▶ **Your assignment**
Using the records below, write out again exactly the lines that begin at the line containing "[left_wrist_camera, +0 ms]" and end at the line containing "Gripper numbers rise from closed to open", and no other lines.

Data entries:
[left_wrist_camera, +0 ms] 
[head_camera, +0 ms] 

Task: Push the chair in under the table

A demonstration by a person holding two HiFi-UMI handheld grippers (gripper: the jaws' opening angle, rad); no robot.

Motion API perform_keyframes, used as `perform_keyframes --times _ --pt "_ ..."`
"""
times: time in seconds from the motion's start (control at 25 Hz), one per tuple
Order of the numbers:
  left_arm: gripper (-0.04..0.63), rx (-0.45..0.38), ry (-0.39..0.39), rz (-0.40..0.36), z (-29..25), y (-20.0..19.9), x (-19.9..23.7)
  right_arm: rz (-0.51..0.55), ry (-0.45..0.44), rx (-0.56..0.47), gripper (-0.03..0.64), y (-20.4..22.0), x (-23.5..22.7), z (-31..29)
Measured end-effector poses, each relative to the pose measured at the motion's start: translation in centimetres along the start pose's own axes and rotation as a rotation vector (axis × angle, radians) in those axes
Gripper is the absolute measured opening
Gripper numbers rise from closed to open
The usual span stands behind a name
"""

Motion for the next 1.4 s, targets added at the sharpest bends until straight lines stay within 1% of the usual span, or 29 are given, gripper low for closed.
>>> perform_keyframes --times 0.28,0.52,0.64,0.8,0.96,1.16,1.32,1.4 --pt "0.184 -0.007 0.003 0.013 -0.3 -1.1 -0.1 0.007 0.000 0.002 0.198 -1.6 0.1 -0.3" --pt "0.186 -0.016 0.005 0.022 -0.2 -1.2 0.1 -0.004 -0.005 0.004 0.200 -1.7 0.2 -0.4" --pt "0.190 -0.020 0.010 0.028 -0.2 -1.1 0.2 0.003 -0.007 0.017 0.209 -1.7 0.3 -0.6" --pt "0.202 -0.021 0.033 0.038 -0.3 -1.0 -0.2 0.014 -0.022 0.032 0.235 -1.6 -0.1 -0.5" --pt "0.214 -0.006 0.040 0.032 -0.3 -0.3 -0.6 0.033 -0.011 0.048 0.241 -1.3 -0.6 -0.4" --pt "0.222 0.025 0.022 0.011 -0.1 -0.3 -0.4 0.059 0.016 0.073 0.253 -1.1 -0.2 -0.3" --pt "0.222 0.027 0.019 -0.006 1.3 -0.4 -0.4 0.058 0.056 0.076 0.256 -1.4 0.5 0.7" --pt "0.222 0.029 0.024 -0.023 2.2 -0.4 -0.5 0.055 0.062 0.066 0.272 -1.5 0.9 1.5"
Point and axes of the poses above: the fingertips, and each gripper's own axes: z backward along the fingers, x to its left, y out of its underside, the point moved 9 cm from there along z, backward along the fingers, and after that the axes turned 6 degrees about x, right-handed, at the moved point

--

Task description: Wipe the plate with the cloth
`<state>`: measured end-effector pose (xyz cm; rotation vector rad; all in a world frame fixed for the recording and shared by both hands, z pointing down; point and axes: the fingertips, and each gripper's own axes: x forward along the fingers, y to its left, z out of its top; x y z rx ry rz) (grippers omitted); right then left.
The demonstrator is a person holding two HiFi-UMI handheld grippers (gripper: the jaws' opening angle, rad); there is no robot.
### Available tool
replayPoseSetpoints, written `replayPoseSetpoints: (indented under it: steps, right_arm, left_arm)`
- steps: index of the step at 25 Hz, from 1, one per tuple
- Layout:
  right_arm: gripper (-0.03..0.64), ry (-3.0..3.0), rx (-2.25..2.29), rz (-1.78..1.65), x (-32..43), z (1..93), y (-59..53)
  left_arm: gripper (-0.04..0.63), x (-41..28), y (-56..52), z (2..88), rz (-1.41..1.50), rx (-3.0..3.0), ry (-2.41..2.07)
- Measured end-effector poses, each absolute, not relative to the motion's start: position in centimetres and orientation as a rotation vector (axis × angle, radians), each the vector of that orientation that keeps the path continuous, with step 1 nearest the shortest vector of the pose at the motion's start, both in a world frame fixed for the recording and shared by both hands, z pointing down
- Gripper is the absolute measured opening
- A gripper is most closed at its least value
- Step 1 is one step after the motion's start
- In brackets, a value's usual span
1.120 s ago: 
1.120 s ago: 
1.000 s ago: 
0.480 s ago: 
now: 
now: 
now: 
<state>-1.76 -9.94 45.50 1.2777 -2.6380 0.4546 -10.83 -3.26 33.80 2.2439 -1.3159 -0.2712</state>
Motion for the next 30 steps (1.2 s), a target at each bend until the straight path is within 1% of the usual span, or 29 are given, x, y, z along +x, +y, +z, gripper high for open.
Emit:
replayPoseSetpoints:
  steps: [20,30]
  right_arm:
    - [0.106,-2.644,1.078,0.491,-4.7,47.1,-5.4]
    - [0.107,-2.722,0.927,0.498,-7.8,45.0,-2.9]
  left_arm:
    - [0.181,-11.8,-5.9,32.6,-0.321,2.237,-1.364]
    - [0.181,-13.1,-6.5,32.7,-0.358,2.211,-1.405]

▶ **Reply to the task**
[left_wrist_camera, +0 ms] 
[head_camera, +0 ms] 

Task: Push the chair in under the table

A demonstration by a person holding two HiFi-UMI handheld grippers (gripper: the jaws' opening angle, rad); no robot.

Motion API perform_keyframes, used as `perform_keyframes --times _ --pt "_ ..."`
"""
times: time in seconds from the motion's start (control at 25 Hz), one per tuple
Order of the numbers:
  left_arm: gripper (-0.04..0.63), rx (-0.45..0.38), ry (-0.39..0.39), rz (-0.40..0.36), z (-29..25), y (-20.0..19.9), x (-19.9..23.7)
  right_arm: rz (-0.51..0.55), ry (-0.45..0.44), rx (-0.56..0.47), gripper (-0.03..0.64), y (-20.4..22.0), x (-23.5..22.7), z (-31..29)
Measured end-effector poses, each relative to the pose measured at the motion's start: translation in centimetres along the start pose's own axes and rotation as a rotation vector (axis × angle, radians) in those axes
Gripper is the absolute measured opening
Gripper numbers rise from closed to open

No additional answer is needed here.